INSTRUCTIONS TO FOLLOW: Find the line with "Please, if you could, draw a box around the aluminium corner". Repeat it and each line after it, exactly, down to the end of the records below.
---- SOURCE MATERIAL
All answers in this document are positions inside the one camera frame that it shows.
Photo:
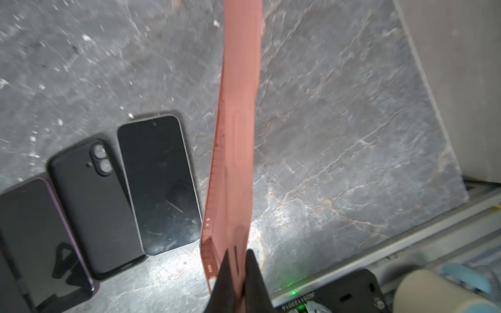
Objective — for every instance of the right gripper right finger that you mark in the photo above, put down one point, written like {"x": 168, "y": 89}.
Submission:
{"x": 256, "y": 297}

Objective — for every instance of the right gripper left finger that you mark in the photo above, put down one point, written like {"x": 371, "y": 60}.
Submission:
{"x": 223, "y": 298}

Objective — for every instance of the small phone pink case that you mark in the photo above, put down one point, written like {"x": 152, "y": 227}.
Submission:
{"x": 160, "y": 183}

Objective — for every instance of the black phone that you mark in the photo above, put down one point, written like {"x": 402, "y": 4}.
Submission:
{"x": 42, "y": 269}

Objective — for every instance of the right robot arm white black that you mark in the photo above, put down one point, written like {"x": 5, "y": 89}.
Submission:
{"x": 356, "y": 292}

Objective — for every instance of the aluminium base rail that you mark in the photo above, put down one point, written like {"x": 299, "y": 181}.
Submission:
{"x": 469, "y": 234}

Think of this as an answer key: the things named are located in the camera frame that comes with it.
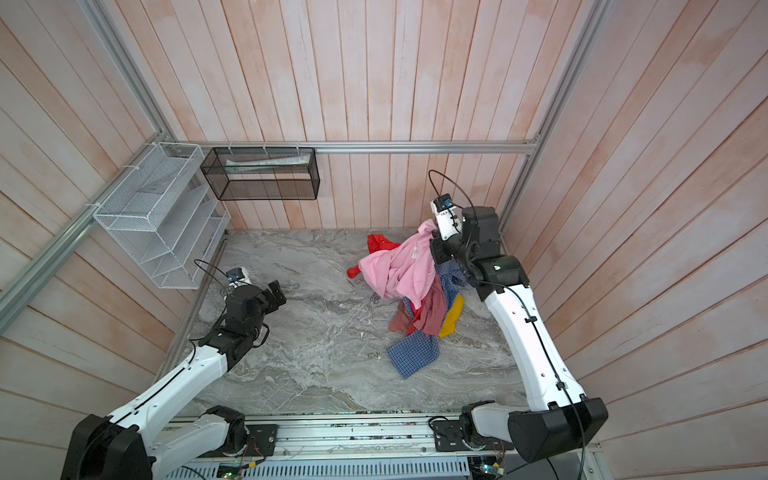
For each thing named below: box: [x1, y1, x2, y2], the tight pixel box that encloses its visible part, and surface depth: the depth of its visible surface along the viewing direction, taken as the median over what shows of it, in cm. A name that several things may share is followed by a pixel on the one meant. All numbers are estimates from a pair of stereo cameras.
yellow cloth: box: [440, 293, 464, 339], surface depth 93 cm
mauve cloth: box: [389, 276, 447, 336], surface depth 86 cm
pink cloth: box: [358, 219, 437, 309], surface depth 82 cm
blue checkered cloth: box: [387, 259, 467, 379], surface depth 87 cm
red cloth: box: [347, 234, 401, 279], surface depth 90 cm
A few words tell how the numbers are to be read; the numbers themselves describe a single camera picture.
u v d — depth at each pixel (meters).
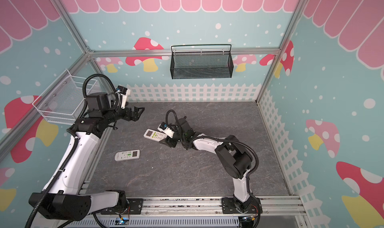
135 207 0.74
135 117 0.66
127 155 0.91
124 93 0.62
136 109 0.65
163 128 0.75
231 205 0.75
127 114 0.64
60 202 0.37
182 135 0.71
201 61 0.93
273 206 0.75
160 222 0.71
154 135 0.85
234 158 0.50
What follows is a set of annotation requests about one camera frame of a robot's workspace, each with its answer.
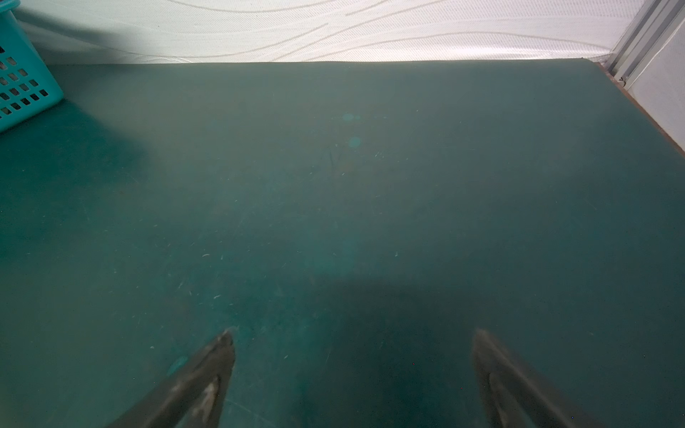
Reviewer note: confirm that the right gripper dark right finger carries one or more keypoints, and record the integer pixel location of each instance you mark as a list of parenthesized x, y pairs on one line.
[(514, 394)]

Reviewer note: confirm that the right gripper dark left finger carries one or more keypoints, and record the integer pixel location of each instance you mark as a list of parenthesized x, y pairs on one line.
[(193, 396)]

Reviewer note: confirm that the green table mat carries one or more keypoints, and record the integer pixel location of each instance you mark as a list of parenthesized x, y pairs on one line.
[(353, 225)]

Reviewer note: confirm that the teal plastic basket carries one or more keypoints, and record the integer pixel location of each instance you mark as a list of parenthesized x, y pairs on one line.
[(27, 86)]

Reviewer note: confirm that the aluminium corner frame post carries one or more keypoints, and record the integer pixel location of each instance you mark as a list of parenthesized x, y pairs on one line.
[(653, 26)]

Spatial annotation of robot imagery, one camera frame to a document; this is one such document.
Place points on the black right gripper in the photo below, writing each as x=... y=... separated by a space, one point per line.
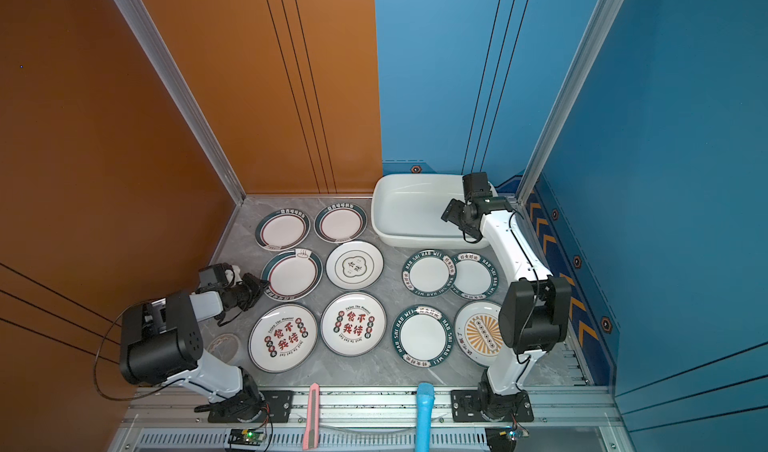
x=451 y=214

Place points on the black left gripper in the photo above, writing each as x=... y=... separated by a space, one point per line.
x=256 y=289

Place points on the green red rim plate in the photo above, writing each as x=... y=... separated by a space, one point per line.
x=282 y=230
x=340 y=222
x=292 y=275

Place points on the white plate green flower outline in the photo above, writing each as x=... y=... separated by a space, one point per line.
x=354 y=265

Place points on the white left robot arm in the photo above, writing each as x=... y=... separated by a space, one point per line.
x=161 y=344

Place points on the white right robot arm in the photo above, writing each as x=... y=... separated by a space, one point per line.
x=533 y=317

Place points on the white plastic bin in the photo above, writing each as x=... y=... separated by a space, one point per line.
x=407 y=208

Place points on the white plate red characters left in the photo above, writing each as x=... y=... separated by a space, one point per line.
x=283 y=338

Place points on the white plate red characters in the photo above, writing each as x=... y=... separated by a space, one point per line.
x=353 y=324
x=283 y=338

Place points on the green lettered rim plate upper-right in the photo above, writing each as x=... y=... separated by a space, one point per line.
x=476 y=277

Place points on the green lettered rim plate upper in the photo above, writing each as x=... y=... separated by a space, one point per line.
x=429 y=273

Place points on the clear tape roll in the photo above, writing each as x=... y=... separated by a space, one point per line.
x=226 y=347

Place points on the white plate red characters right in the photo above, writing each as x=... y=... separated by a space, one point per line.
x=353 y=324

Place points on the orange sunburst plate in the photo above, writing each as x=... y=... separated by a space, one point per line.
x=477 y=331

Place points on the green lettered rim plate lower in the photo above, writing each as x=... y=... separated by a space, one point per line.
x=423 y=336

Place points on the green circuit board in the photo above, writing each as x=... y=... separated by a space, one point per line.
x=246 y=440

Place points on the pink utility knife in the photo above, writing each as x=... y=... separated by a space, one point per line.
x=310 y=438

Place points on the right small circuit board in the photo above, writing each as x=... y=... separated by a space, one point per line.
x=515 y=433

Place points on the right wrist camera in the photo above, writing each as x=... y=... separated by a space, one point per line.
x=476 y=187

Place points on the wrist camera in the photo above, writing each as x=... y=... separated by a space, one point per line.
x=217 y=277
x=476 y=187

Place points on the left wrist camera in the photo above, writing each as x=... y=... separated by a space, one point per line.
x=217 y=277

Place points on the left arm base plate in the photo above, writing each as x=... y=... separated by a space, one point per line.
x=271 y=405

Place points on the blue handle tool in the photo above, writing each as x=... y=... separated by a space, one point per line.
x=425 y=398

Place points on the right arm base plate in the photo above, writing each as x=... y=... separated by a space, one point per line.
x=478 y=406

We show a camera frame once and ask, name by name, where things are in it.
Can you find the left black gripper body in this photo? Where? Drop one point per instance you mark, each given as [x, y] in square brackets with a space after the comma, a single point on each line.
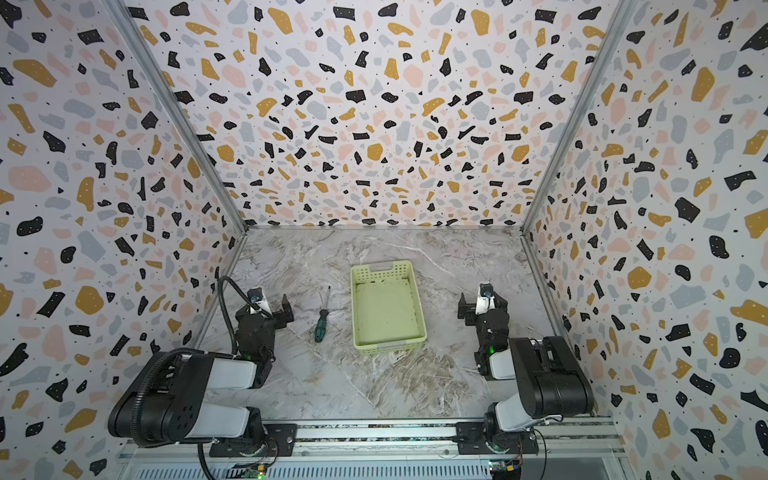
[274, 312]

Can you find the green handled screwdriver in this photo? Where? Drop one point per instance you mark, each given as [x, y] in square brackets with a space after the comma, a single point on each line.
[321, 324]

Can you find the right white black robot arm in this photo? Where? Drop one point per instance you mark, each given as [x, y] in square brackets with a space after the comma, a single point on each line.
[551, 385]

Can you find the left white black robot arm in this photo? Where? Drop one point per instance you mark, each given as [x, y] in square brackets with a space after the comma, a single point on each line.
[167, 402]

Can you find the light green plastic bin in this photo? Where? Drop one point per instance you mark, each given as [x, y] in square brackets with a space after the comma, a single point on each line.
[387, 315]

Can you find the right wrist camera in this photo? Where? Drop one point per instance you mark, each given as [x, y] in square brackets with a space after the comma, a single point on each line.
[485, 299]

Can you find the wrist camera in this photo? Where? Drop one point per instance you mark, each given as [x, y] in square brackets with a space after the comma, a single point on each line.
[255, 295]
[485, 299]

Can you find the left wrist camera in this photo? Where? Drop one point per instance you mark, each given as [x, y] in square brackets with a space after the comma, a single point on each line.
[255, 295]

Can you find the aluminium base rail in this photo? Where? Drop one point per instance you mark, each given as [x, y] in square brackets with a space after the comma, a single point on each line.
[577, 448]

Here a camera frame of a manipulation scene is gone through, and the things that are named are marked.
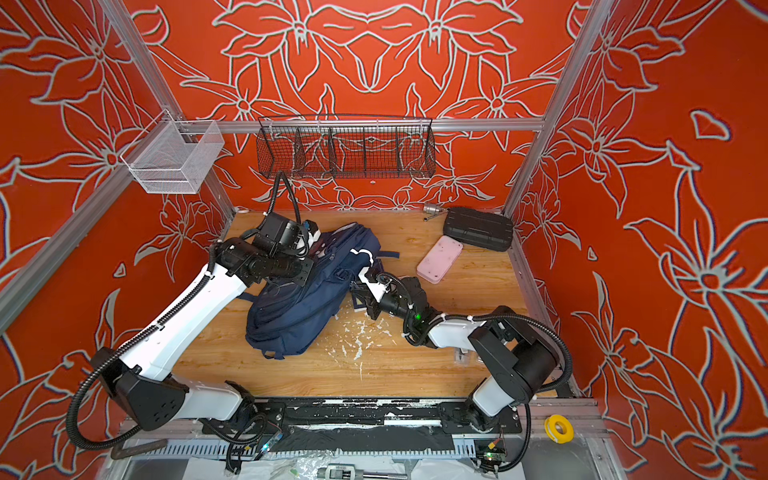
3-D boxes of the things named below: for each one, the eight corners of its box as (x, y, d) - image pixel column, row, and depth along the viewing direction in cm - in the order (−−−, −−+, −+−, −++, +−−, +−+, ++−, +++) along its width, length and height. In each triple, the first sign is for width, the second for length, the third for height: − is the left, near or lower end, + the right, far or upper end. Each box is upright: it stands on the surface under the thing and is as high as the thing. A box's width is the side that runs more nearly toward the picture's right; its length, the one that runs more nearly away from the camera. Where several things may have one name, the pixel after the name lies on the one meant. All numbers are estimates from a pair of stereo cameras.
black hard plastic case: (441, 241, 110) (444, 232, 106) (445, 212, 120) (447, 203, 116) (509, 253, 106) (514, 243, 102) (507, 222, 116) (511, 212, 112)
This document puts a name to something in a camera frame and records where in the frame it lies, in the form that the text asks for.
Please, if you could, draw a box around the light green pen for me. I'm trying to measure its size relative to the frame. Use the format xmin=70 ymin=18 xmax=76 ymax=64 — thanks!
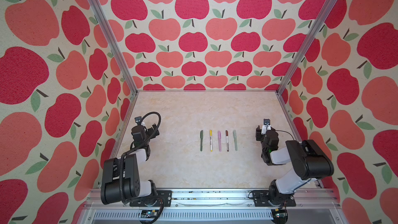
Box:
xmin=233 ymin=130 xmax=238 ymax=151

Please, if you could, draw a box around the white pen brown end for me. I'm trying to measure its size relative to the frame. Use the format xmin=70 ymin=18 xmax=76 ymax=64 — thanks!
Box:
xmin=226 ymin=130 xmax=230 ymax=152

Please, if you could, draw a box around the pink pen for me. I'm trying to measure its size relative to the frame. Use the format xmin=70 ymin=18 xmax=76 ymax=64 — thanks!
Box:
xmin=218 ymin=131 xmax=222 ymax=152

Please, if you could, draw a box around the white pen yellow end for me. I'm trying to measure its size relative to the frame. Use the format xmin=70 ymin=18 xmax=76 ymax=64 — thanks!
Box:
xmin=209 ymin=130 xmax=213 ymax=152

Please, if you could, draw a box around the dark green pen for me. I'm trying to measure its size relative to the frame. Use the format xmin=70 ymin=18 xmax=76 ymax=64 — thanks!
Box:
xmin=200 ymin=130 xmax=204 ymax=151

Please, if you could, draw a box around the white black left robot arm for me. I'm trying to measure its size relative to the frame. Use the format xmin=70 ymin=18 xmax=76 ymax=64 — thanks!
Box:
xmin=101 ymin=124 xmax=159 ymax=205

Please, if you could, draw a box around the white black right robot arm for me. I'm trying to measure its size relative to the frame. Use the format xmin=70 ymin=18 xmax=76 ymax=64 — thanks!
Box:
xmin=256 ymin=124 xmax=334 ymax=205

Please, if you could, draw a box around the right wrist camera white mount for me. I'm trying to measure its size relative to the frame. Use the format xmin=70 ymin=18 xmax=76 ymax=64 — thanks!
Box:
xmin=261 ymin=119 xmax=272 ymax=135

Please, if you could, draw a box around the black corrugated cable conduit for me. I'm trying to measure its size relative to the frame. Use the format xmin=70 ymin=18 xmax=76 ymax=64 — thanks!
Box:
xmin=118 ymin=111 xmax=165 ymax=224

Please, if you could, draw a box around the aluminium front rail base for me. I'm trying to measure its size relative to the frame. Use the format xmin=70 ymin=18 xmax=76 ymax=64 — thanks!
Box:
xmin=77 ymin=188 xmax=348 ymax=224

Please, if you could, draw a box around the aluminium left rear corner post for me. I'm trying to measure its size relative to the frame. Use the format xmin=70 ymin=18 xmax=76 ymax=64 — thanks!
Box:
xmin=88 ymin=0 xmax=138 ymax=96

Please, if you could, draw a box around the aluminium corner post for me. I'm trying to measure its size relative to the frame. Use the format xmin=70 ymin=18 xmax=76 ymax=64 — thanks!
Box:
xmin=88 ymin=0 xmax=138 ymax=96
xmin=276 ymin=0 xmax=337 ymax=96

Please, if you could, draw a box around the aluminium right rear corner post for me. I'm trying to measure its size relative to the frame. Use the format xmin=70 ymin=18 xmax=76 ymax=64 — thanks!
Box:
xmin=276 ymin=0 xmax=337 ymax=96
--------
OUTPUT OF THE TASK:
Please, if you could, draw a box around the aluminium corner post for me. I'm trying to measure its size relative to the frame. Use the format xmin=70 ymin=18 xmax=76 ymax=64 — thanks!
Box:
xmin=88 ymin=0 xmax=138 ymax=96
xmin=276 ymin=0 xmax=337 ymax=96

Please, if you could, draw a box around the aluminium right rear corner post for me. I'm trying to measure its size relative to the frame. Use the format xmin=70 ymin=18 xmax=76 ymax=64 — thanks!
Box:
xmin=276 ymin=0 xmax=337 ymax=96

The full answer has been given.